Second-order correlations in single-particle interferometry

Abstract

Interferometers with single particles are susceptible for dephasing perturbations from the environment, such as electromagnetic oscillations or mechanical vibrations. On the one hand, this limits sensitive quantum phase measurements as it reduces the interference contrast in the signal. On the other hand, it enables single-particle interferometers to be used as sensitive sensors for electromagnetic and mechanical perturbations. Recently, it was demonstrated experimentally, that a second-order correlation analysis of the spatial and temporal detection signal can decrease the electromagnetic shielding and vibrational damping requirements significantly. Thereby, the relevant matter-wave characteristics and the perturbation parameters could be extracted from the correlation analysis of a spatially ‘washed-out’ interference pattern and the original undisturbed interferogram could be reconstructed. This method can be applied to all interferometers that produce a spatial fringe pattern on a detector with high spatial and temporal single-particle resolution. In this article, we present and discuss in detail the used two-dimensional second-order correlation theory for multifrequency perturbations. The derivations of an explicit and approximate solution of the correlation function and corresponding amplitude spectra are provided.
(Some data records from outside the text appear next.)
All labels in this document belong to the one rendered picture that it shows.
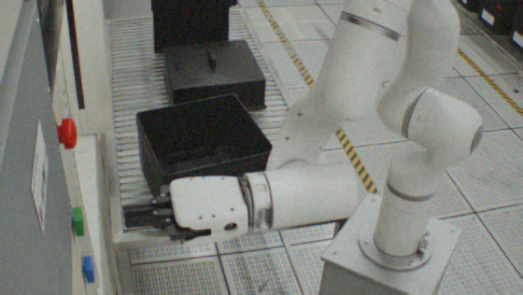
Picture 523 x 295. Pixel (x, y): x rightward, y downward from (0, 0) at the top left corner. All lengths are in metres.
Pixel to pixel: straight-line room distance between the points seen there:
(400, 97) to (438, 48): 0.17
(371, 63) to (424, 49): 0.27
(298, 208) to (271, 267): 1.58
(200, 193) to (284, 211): 0.12
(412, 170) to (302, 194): 0.47
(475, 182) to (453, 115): 1.86
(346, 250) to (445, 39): 0.60
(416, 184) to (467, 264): 1.34
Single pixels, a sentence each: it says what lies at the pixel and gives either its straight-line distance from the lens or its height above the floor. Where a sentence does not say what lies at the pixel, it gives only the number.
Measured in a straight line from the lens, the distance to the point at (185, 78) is 1.85.
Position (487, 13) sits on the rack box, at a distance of 4.34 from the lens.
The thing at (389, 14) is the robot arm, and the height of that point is 1.46.
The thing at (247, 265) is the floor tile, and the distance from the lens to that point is 2.42.
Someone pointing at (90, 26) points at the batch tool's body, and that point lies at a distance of 1.47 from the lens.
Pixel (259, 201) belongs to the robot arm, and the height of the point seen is 1.23.
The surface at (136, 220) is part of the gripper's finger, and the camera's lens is 0.85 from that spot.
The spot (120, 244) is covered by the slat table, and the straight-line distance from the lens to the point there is 1.46.
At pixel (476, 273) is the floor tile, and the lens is 2.58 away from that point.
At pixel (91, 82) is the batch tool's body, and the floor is 1.03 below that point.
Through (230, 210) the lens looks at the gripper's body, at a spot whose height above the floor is 1.22.
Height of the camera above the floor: 1.78
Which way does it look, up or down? 36 degrees down
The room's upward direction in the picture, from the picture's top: 3 degrees clockwise
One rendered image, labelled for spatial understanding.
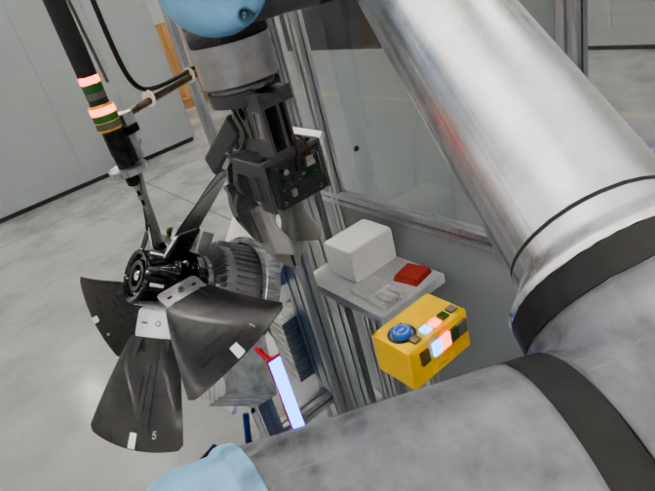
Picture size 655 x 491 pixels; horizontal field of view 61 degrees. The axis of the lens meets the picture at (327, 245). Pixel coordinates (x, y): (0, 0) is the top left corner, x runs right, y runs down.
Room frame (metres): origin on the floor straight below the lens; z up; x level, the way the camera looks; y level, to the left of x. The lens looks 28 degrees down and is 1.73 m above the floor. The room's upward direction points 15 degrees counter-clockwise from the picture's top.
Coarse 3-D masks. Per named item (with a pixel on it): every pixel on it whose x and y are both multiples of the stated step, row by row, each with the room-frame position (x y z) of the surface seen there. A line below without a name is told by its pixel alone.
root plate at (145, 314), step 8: (144, 312) 1.03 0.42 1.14; (152, 312) 1.03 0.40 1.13; (160, 312) 1.03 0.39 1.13; (144, 320) 1.02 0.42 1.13; (152, 320) 1.02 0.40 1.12; (160, 320) 1.02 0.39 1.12; (136, 328) 1.01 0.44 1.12; (144, 328) 1.01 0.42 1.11; (152, 328) 1.01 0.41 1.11; (160, 328) 1.01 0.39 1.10; (168, 328) 1.01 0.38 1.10; (144, 336) 1.00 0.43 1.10; (152, 336) 1.00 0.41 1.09; (160, 336) 1.00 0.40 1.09; (168, 336) 1.00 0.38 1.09
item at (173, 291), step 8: (184, 280) 1.03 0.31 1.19; (192, 280) 1.03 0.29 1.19; (200, 280) 1.02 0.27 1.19; (168, 288) 1.01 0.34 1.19; (176, 288) 1.01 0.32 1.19; (192, 288) 0.99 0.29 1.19; (160, 296) 0.99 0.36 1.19; (168, 296) 0.99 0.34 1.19; (176, 296) 0.98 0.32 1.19; (184, 296) 0.97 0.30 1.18; (168, 304) 0.96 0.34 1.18
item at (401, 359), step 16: (416, 304) 0.89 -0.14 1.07; (432, 304) 0.88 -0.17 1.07; (448, 304) 0.87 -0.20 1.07; (400, 320) 0.86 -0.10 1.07; (416, 320) 0.85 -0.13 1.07; (448, 320) 0.82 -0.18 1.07; (384, 336) 0.82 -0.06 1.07; (432, 336) 0.79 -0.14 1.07; (464, 336) 0.83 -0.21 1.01; (384, 352) 0.82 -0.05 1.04; (400, 352) 0.78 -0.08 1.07; (416, 352) 0.77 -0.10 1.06; (432, 352) 0.79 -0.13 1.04; (448, 352) 0.81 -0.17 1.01; (384, 368) 0.83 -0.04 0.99; (400, 368) 0.78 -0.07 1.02; (416, 368) 0.76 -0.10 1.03; (432, 368) 0.78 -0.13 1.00; (416, 384) 0.76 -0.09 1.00
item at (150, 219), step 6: (144, 186) 1.30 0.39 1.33; (144, 192) 1.26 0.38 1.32; (144, 198) 1.23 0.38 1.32; (150, 204) 1.32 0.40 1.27; (144, 210) 1.19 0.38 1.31; (150, 210) 1.26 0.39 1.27; (144, 216) 1.17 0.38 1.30; (150, 216) 1.23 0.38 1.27; (150, 222) 1.20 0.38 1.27; (156, 222) 1.28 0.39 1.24; (156, 228) 1.24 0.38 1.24; (162, 240) 1.23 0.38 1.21
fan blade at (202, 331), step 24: (216, 288) 0.97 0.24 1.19; (168, 312) 0.93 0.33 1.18; (192, 312) 0.91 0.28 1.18; (216, 312) 0.89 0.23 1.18; (240, 312) 0.87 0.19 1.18; (264, 312) 0.84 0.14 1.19; (192, 336) 0.85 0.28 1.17; (216, 336) 0.83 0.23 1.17; (240, 336) 0.81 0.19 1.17; (192, 360) 0.80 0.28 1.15; (216, 360) 0.78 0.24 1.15; (192, 384) 0.76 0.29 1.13
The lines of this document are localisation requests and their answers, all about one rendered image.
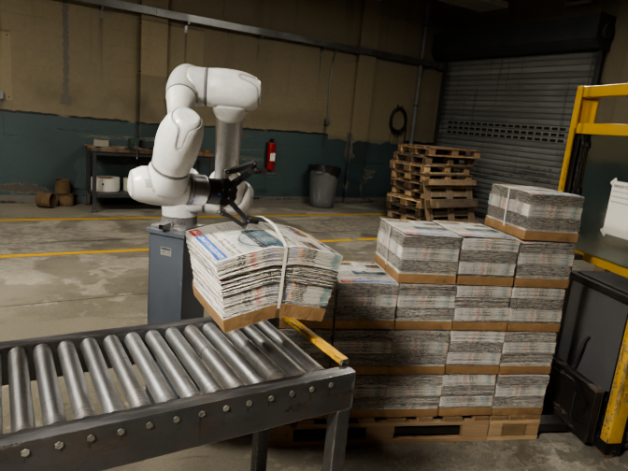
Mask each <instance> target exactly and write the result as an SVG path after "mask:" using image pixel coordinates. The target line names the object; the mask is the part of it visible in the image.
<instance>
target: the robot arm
mask: <svg viewBox="0 0 628 471"><path fill-rule="evenodd" d="M165 98H166V103H167V115H166V116H165V118H164V120H163V121H162V122H161V124H160V126H159V128H158V131H157V134H156V137H155V141H154V149H153V156H152V160H151V162H150V163H149V165H143V166H140V167H137V168H135V169H133V170H131V171H130V173H129V177H128V182H127V189H128V193H129V194H130V196H131V197H132V199H134V200H136V201H138V202H141V203H145V204H150V205H155V206H162V220H161V221H159V222H156V223H153V224H152V225H151V228H158V229H159V230H167V231H173V232H178V233H181V234H186V233H185V231H188V230H192V229H195V228H198V227H202V226H207V225H206V224H203V223H200V222H197V213H210V214H219V215H220V216H223V217H227V218H228V219H230V220H231V221H233V222H235V223H236V224H238V225H240V226H241V227H243V228H244V229H246V228H247V225H248V223H254V224H259V221H262V222H268V221H266V220H265V219H263V218H259V217H253V216H249V215H247V216H246V215H245V214H244V213H243V212H246V211H248V210H249V209H250V208H251V206H252V202H253V189H252V188H251V186H250V185H249V184H248V183H247V181H244V180H245V179H247V178H249V177H250V176H251V175H253V174H256V175H263V176H271V177H277V176H278V174H275V173H269V172H266V170H267V169H265V168H261V167H257V166H256V165H257V163H256V162H254V161H249V162H246V163H243V164H239V156H240V145H241V137H242V124H243V119H244V118H245V117H246V116H247V114H248V112H249V111H253V110H255V109H256V108H258V107H259V105H260V104H261V103H262V83H261V81H260V80H258V79H257V78H256V77H254V76H253V75H251V74H249V73H246V72H243V71H238V70H234V69H227V68H207V67H199V66H194V65H192V64H181V65H179V66H178V67H176V68H175V69H174V71H173V72H172V73H171V75H170V77H169V79H168V81H167V84H166V97H165ZM197 106H201V107H211V108H212V111H213V113H214V115H215V116H216V132H215V171H214V172H213V173H212V174H211V175H210V177H209V178H208V177H207V176H206V175H200V174H199V173H198V172H197V171H196V170H195V169H193V165H194V163H195V161H196V159H197V156H198V154H199V151H200V149H201V146H202V142H203V138H204V124H203V122H202V119H201V117H200V116H199V115H198V114H197V113H196V112H195V111H193V110H192V109H193V107H197ZM248 168H250V169H248ZM245 169H248V170H247V171H246V172H244V173H243V174H241V175H240V174H239V173H238V172H240V171H242V170H245ZM235 214H238V215H239V216H240V217H241V219H242V220H243V221H242V222H241V221H239V220H238V219H236V218H235V217H233V216H232V215H235ZM268 223H269V222H268Z"/></svg>
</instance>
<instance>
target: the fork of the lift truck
mask: <svg viewBox="0 0 628 471"><path fill-rule="evenodd" d="M460 428H461V427H460V425H428V426H395V427H394V433H395V434H400V435H418V434H459V433H460ZM568 430H569V429H568V428H567V423H566V422H565V421H564V420H563V419H561V418H560V417H559V416H558V415H557V414H550V415H541V417H540V423H539V426H538V432H541V431H568Z"/></svg>
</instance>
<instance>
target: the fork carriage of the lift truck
mask: <svg viewBox="0 0 628 471"><path fill-rule="evenodd" d="M552 357H553V359H552V362H551V364H550V365H551V370H550V373H549V374H548V375H549V383H548V384H549V385H547V387H546V388H547V389H546V392H545V394H544V395H545V397H544V398H545V399H544V403H543V405H544V406H543V407H544V408H545V409H547V410H548V411H549V412H550V413H551V414H557V415H558V416H559V417H560V418H561V419H563V420H564V421H565V422H566V423H567V428H568V429H569V430H570V431H571V432H572V433H573V434H574V435H576V436H577V437H578V438H579V439H580V440H581V441H582V442H583V443H585V444H586V443H589V442H591V443H593V440H594V435H595V431H596V427H597V423H598V419H599V415H600V410H601V406H602V403H603V398H604V394H605V390H603V389H602V388H601V387H599V386H598V385H596V384H595V383H594V382H592V381H591V380H589V379H588V378H586V377H585V376H583V375H582V374H581V373H579V372H578V371H577V370H576V369H575V368H573V367H572V366H570V365H569V364H567V363H566V362H565V361H563V360H562V359H560V358H559V357H558V356H556V355H555V354H553V355H552Z"/></svg>
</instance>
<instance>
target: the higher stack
mask: <svg viewBox="0 0 628 471"><path fill-rule="evenodd" d="M489 199H490V200H489V205H488V209H487V211H488V212H487V214H488V215H487V217H489V218H491V219H494V220H497V221H500V222H503V223H504V226H505V223H506V224H508V225H511V226H514V227H517V228H519V229H522V230H524V231H533V232H550V233H568V234H577V233H578V232H580V221H581V219H580V218H581V217H580V216H581V214H582V213H581V212H582V210H583V205H584V204H583V203H584V202H585V201H583V200H584V199H585V197H583V196H580V195H576V194H572V193H562V191H554V190H551V189H547V188H541V187H533V186H522V185H508V184H493V185H492V191H491V193H490V197H489ZM582 204H583V205H582ZM487 227H490V228H492V229H493V230H496V231H498V232H500V233H502V234H505V235H507V236H511V237H513V238H515V239H516V240H517V241H519V242H520V245H519V248H518V250H519V251H518V252H517V253H518V254H517V255H518V256H517V260H516V261H515V262H516V263H515V265H516V267H515V269H514V270H515V271H514V275H513V277H515V278H542V279H569V278H570V272H572V271H571V266H572V265H573V260H574V256H575V255H574V253H575V247H576V245H574V244H572V243H570V242H561V241H541V240H523V239H521V238H518V237H516V236H513V235H510V234H508V233H505V232H503V231H500V230H498V229H495V228H493V227H491V226H487ZM510 287H512V288H511V289H512V294H511V295H510V297H511V298H510V299H509V300H508V301H509V302H508V308H509V309H510V311H509V316H508V320H507V322H508V325H509V324H510V323H555V324H560V322H561V318H562V314H563V313H562V308H563V305H564V292H565V289H563V288H544V287H515V286H514V285H512V286H510ZM504 332H505V333H506V334H505V339H504V341H503V342H504V344H503V347H502V350H501V351H502V353H501V354H502V355H501V356H500V364H499V365H500V366H550V364H551V362H552V359H553V357H552V355H553V354H554V351H555V346H556V343H555V342H556V338H557V337H556V336H557V334H556V333H555V332H525V331H504ZM549 381H550V376H549V375H548V374H495V385H496V386H495V390H494V395H493V400H492V408H496V407H542V406H544V405H543V403H544V399H545V398H544V397H545V395H544V394H545V392H546V389H547V388H546V387H547V385H549V384H548V383H549ZM488 417H489V421H490V422H489V426H488V432H487V438H486V440H519V439H536V438H537V431H538V426H539V423H540V417H541V415H540V414H535V415H488Z"/></svg>
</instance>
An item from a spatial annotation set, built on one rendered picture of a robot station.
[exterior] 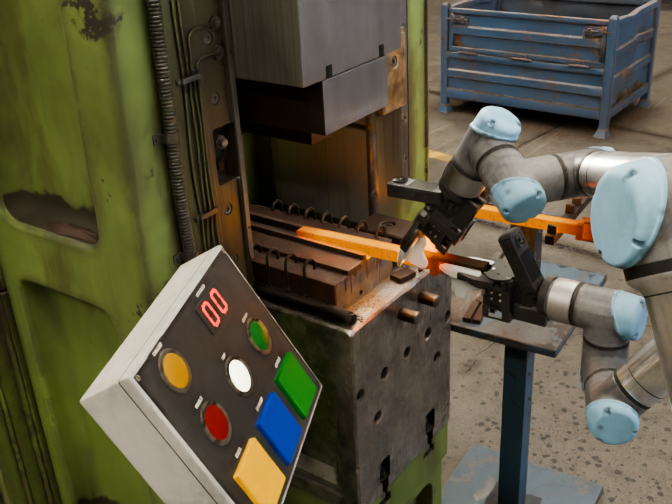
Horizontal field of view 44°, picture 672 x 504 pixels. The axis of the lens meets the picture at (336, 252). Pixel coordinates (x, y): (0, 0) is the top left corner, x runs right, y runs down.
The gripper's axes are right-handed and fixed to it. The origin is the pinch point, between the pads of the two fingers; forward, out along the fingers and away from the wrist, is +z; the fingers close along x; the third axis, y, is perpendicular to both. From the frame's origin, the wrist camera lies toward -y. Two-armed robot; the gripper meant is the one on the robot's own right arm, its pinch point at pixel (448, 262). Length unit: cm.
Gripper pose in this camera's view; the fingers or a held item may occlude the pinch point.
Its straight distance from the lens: 155.0
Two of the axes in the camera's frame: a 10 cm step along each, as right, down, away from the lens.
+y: 0.7, 9.0, 4.4
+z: -8.1, -2.0, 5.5
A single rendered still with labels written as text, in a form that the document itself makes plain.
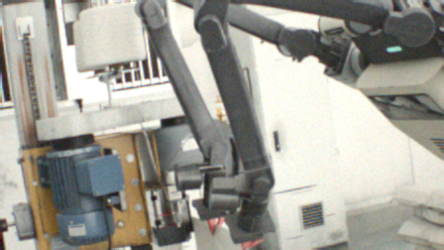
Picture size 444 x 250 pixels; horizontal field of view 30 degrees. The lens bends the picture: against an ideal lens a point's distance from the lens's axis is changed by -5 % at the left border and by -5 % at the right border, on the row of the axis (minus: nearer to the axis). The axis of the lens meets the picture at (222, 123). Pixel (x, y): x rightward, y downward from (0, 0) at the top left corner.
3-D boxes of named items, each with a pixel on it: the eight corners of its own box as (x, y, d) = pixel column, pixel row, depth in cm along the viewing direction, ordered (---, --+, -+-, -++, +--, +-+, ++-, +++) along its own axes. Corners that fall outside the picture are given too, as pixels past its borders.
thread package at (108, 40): (154, 61, 216) (145, -5, 215) (90, 70, 211) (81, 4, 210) (140, 64, 232) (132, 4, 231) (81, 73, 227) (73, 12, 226)
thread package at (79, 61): (129, 66, 241) (121, 9, 240) (80, 73, 237) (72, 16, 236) (119, 69, 255) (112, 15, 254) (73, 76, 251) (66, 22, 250)
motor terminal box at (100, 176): (129, 198, 210) (121, 153, 210) (96, 206, 203) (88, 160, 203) (111, 197, 216) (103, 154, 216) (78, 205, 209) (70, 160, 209)
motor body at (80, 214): (122, 240, 213) (106, 144, 212) (64, 250, 209) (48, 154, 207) (112, 232, 228) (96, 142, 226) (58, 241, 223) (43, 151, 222)
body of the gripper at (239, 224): (223, 220, 189) (227, 199, 184) (266, 212, 192) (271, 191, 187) (232, 243, 185) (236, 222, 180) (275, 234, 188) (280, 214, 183)
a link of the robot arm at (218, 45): (221, 15, 150) (219, -11, 159) (190, 23, 151) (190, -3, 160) (278, 195, 174) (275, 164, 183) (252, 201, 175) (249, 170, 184)
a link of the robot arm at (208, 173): (229, 169, 210) (223, 158, 215) (201, 172, 208) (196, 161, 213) (228, 192, 213) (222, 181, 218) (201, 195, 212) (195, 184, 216)
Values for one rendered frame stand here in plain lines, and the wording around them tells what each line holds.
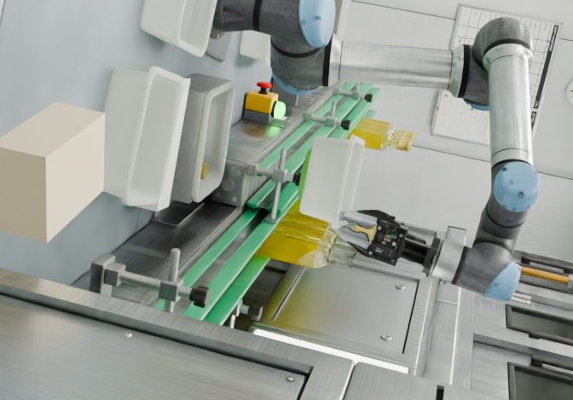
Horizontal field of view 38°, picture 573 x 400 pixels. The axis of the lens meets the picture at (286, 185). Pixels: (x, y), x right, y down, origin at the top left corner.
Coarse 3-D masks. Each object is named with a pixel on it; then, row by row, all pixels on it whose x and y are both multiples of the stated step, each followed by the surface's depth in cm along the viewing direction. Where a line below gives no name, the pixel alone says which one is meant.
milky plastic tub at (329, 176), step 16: (320, 144) 151; (336, 144) 150; (352, 144) 149; (304, 160) 154; (320, 160) 151; (336, 160) 150; (352, 160) 170; (304, 176) 153; (320, 176) 151; (336, 176) 150; (352, 176) 170; (304, 192) 152; (320, 192) 151; (336, 192) 150; (352, 192) 170; (304, 208) 152; (320, 208) 151; (336, 208) 149; (336, 224) 150
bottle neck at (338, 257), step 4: (332, 252) 178; (336, 252) 178; (340, 252) 178; (344, 252) 178; (332, 256) 177; (336, 256) 177; (340, 256) 177; (344, 256) 177; (348, 256) 177; (352, 256) 177; (332, 260) 177; (336, 260) 177; (340, 260) 177; (344, 260) 177; (348, 260) 177; (352, 260) 179; (340, 264) 178; (344, 264) 177; (348, 264) 177
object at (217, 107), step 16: (208, 96) 156; (224, 96) 171; (208, 112) 156; (224, 112) 172; (208, 128) 173; (224, 128) 173; (208, 144) 174; (224, 144) 174; (208, 160) 175; (224, 160) 175; (208, 176) 176; (192, 192) 162; (208, 192) 168
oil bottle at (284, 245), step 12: (276, 228) 182; (276, 240) 178; (288, 240) 177; (300, 240) 177; (312, 240) 178; (324, 240) 180; (264, 252) 179; (276, 252) 178; (288, 252) 178; (300, 252) 177; (312, 252) 176; (324, 252) 176; (300, 264) 178; (312, 264) 177; (324, 264) 177
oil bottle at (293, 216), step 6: (288, 216) 189; (294, 216) 190; (300, 216) 190; (306, 216) 191; (300, 222) 188; (306, 222) 188; (312, 222) 188; (318, 222) 189; (324, 222) 189; (330, 228) 187; (336, 234) 187
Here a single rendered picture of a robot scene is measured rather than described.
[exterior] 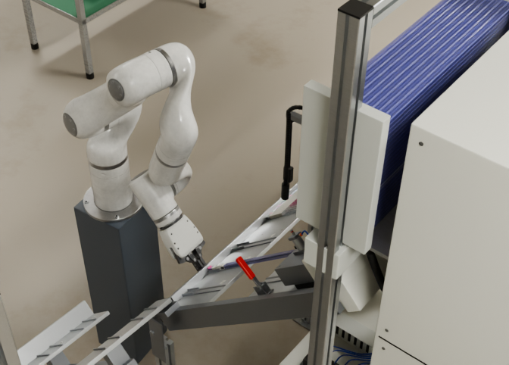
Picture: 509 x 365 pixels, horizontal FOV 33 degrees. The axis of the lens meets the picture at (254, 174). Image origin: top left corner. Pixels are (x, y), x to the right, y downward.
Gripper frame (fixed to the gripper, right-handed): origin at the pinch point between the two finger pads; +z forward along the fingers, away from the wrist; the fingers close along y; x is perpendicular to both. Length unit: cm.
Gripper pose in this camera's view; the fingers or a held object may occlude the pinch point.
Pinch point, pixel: (200, 265)
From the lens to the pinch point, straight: 249.5
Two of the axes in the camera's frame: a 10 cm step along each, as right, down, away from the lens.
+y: -6.2, 5.3, -5.8
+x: 5.8, -1.9, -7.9
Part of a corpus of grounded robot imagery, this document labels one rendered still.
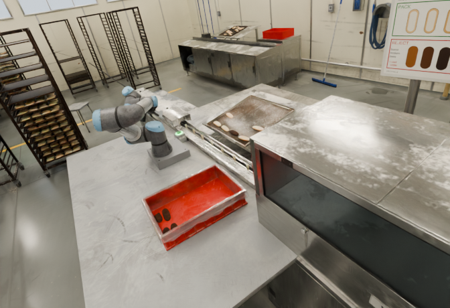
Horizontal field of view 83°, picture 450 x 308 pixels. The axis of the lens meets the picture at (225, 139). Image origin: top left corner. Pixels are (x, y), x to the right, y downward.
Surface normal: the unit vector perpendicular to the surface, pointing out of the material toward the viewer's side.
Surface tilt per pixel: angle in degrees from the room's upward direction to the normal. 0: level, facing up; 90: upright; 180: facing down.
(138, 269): 0
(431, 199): 0
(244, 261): 0
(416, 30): 90
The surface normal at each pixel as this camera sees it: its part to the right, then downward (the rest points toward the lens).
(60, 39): 0.57, 0.34
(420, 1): -0.75, 0.43
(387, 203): -0.15, -0.85
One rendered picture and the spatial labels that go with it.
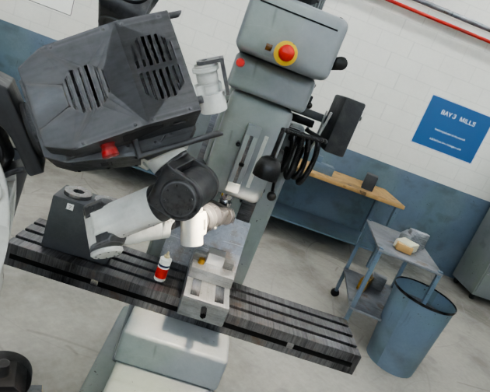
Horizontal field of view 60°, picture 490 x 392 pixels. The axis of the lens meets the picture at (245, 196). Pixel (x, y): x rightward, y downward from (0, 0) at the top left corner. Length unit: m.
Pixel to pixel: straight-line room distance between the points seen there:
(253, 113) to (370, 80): 4.56
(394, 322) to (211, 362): 2.23
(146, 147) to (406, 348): 2.90
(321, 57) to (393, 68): 4.72
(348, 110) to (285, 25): 0.56
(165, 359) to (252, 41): 0.97
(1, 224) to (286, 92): 0.79
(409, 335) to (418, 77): 3.53
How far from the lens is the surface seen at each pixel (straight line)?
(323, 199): 5.90
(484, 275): 6.27
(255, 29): 1.15
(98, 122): 0.81
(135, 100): 0.80
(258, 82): 1.24
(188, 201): 0.87
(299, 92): 1.25
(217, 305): 1.36
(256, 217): 1.84
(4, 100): 0.93
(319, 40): 1.16
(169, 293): 1.47
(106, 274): 1.48
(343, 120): 1.61
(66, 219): 1.49
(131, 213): 0.98
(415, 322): 3.40
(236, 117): 1.28
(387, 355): 3.56
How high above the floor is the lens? 1.69
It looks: 16 degrees down
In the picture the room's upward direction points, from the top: 21 degrees clockwise
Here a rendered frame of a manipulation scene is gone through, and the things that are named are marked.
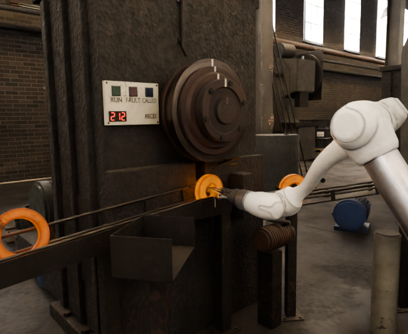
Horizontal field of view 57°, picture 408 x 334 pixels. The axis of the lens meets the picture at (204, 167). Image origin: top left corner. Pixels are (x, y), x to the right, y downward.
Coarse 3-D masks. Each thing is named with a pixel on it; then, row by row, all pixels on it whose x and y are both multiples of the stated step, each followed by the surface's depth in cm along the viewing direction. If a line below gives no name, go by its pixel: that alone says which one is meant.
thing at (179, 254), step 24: (144, 216) 142; (168, 216) 140; (120, 240) 117; (144, 240) 115; (168, 240) 113; (192, 240) 139; (120, 264) 118; (144, 264) 116; (168, 264) 114; (168, 288) 132; (168, 312) 132
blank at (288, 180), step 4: (288, 176) 194; (292, 176) 194; (296, 176) 195; (300, 176) 195; (284, 180) 194; (288, 180) 194; (292, 180) 194; (296, 180) 195; (300, 180) 195; (280, 184) 195; (284, 184) 194; (288, 184) 194
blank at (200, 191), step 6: (210, 174) 178; (198, 180) 177; (204, 180) 175; (210, 180) 178; (216, 180) 180; (198, 186) 174; (204, 186) 176; (216, 186) 181; (222, 186) 183; (198, 192) 174; (204, 192) 176; (198, 198) 175
It is explained, how the numerical correlation function is extracted from the measurement data. Thereby, the influence of the temporal and spatial discretization step size on the extracted parameters, as contrast and perturbation amplitude, is analyzed. The influence of noise on the correlation function and corresponding amplitude spectrum is calculated and numerically cross-checked by a comparison of our theory with numerical single-particle simulations of a perturbed interference pattern. Thereby, an optimum spatial discretization step size is determined to achieve a maximum signal-to-noise ratio, which was used in former experiments to identify the perturbation caused by the electrical network. Our method can also be applied for the analysis of broad-band frequency noise, dephasing the interference pattern. Using Gaussian distributed noise in the simulations, we demonstrate that the relevant matter-wave parameters and the applied perturbation spectrum can be revealed by our correlation analysis.